At the UN General Assembly in New York, the UK Government will call on all nations to contribute towards a global target of safeguarding 30% of the world’s oceans by 2030.

This would make the United Kingdom the first major economy to officially recognise the importance of ocean protection at this large scale.

UN Patron of the Oceans Lewis Pugh has called it “a landmark decision”.

Pugh continues, “It took my breath away. If this is supported by other nations and followed through, it will be the most important moment for ocean conservation in history.”

The announcement follows Lewis Pugh’s recent 328-mile (528 km) swim along the length of the English Channel. During The Long Swim he called for more ambitious ocean protection targets, specifically that 30% of the oceans should be fully protected by 2030.

“This news is very exciting. The pain of my 49-day swim has quickly disappeared.” says Pugh.
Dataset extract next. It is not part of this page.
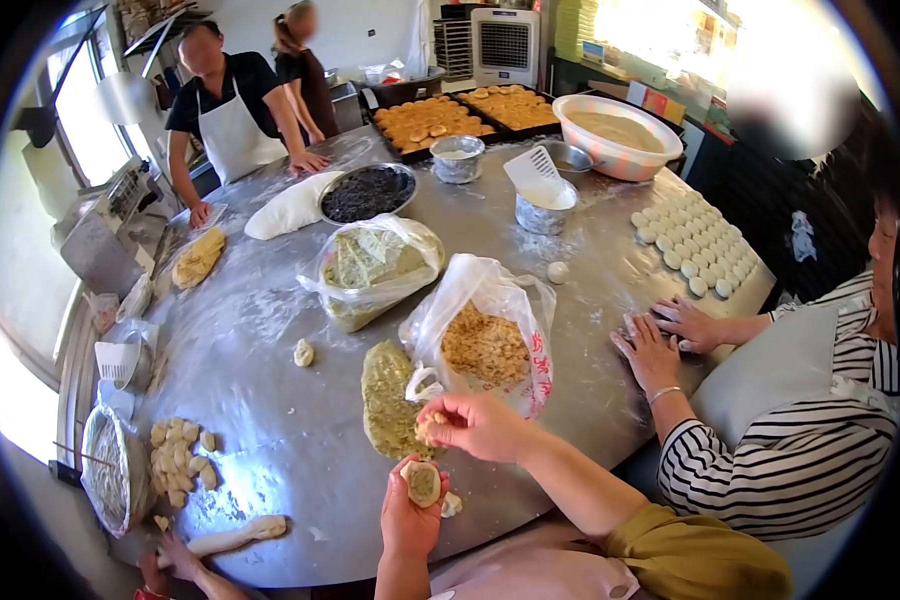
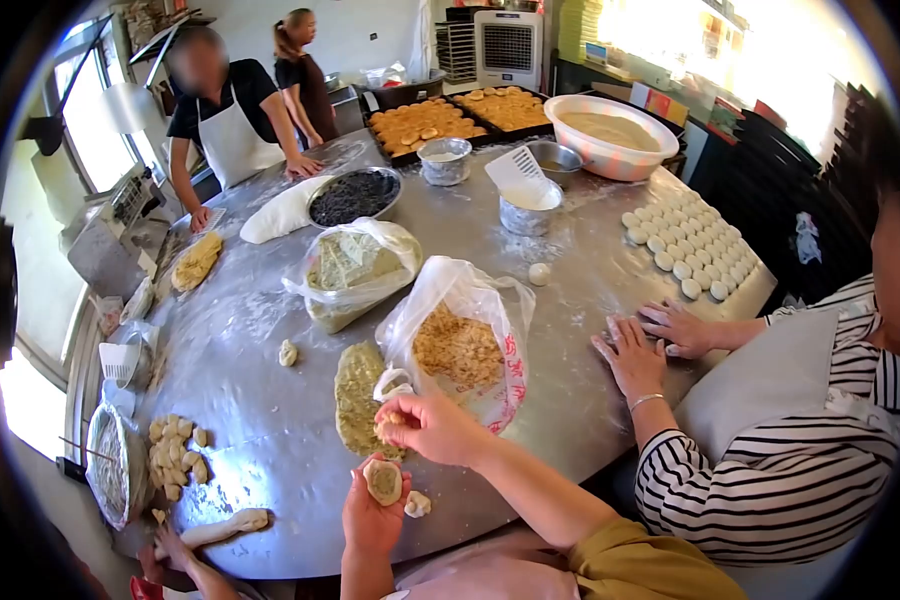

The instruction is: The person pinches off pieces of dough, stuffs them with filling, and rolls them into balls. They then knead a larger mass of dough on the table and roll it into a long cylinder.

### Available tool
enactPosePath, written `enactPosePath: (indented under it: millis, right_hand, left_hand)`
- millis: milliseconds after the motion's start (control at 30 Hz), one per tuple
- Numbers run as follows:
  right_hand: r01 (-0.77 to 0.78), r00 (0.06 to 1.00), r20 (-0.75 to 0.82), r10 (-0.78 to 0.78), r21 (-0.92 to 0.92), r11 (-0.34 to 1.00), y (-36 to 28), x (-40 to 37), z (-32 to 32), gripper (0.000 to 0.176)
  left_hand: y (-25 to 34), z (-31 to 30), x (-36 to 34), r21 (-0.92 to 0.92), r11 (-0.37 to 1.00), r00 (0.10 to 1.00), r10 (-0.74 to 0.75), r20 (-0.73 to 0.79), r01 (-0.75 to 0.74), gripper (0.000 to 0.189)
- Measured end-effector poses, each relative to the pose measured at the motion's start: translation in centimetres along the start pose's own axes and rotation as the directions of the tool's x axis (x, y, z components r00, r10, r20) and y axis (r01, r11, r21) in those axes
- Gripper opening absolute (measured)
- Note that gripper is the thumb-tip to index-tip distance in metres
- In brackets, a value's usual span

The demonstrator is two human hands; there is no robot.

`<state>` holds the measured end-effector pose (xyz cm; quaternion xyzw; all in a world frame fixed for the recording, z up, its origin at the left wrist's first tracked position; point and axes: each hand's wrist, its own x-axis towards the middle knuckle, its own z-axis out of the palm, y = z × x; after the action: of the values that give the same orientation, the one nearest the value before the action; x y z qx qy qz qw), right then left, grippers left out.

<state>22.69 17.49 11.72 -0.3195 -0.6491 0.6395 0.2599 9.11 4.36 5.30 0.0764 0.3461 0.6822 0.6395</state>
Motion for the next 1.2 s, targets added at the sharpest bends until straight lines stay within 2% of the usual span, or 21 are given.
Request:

Renowned endurance swimmer and United Nation’s Environment Programme (UNEP)’s Patron of the Oceans, Lewis Pugh touches Dover harbour wall in Dover, United Kingdom to marke the end of The Long Swim campaign on 29 August 2018

The current global target for marine protection, as set by the United Nations Convention on Biological Diversity, is 10% by 2020. But as the world approaches that deadline, having fallen short and with our oceans under increasing pressure, the scientific community has warned that this number needs to dramatically increase to at least 30% in order for oceans to recover.

“On paper, the UK has strong credentials in marine conservation,” says Pugh. “While we welcome this landmark decision, we need to focus not only on the number but the nature of the protection. Fully protected MPAs are what it takes for these oceans to fully recover, without which they are like frames with no pictures.”  

Callum Roberts, Professor of Marine Conservation at the University of York added, “Marine Protected Areas will give people and wildlife more time to adapt to the rapid changes that are currently taking place. Protecting more ocean boosts prospects for fisheries. If you stop fishing an area, the fish quickly become bigger and more abundant, producing many times more offspring. These eggs and young fish spill into fishing grounds and increase catches. This means that by fishing less, in time it is actually possible to catch more fish, at less expense from more prolific stocks.”